Whatever it was, its existence seemed largely absent from his teachings. There were times when he acknowledged the pain and coarse brutality of death. In his book “Still Here” (2000), he writes:

Dying is often not easy. the stoppage of circulation and starving of the heart muscle. the inadequate transport of oxygen to tissues, the failure of organs. Where can we hope to stand in our own consciousness during such traumatic conditions, in order to die with clarity and grace?

Yet the emphasis he placed, over decades of lectures, on the importance of grace during death made so little space for terror—for how fear could coexist with presence, and even with love. In the minutes after his passing, the chasm between how he died and how I thought he was supposed to die reminded me of the betrayal I’d felt when, at sixteen, I flouted my mother’s and pastor’s admonitions and stopped asking God for protection, only to discover that a similar slew of terrible and wonderful things still happened to me.

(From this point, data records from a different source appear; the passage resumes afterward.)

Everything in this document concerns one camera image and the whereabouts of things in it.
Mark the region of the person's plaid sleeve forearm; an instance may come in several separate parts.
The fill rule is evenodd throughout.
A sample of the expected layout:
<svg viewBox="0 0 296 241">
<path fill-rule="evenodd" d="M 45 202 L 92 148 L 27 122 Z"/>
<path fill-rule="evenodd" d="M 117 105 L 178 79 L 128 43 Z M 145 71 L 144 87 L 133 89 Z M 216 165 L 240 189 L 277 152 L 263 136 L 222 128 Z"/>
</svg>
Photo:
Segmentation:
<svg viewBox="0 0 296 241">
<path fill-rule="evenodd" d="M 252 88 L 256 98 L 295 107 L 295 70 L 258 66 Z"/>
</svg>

In the house, too, marching through three days of death rituals before Ram Dass’s body was removed, I felt my spirituality slip its moorings. Late on the second night, his body lay on ice in his study—a rite he’d specifically requested, hoping that it would help those around him transcend their fear. I sat on the floor and peered up at his face through candlelight, his skin whitish blue and gaunt, his mouth slightly agape. I waited for grace, for him to speak reassuringly from some other plane of reality. Instead, I was taken back to our final moments together, where fear sutured me to each passing second. Not fear of the past or some uncertain future, but fear of the vast, strange intensity of what is.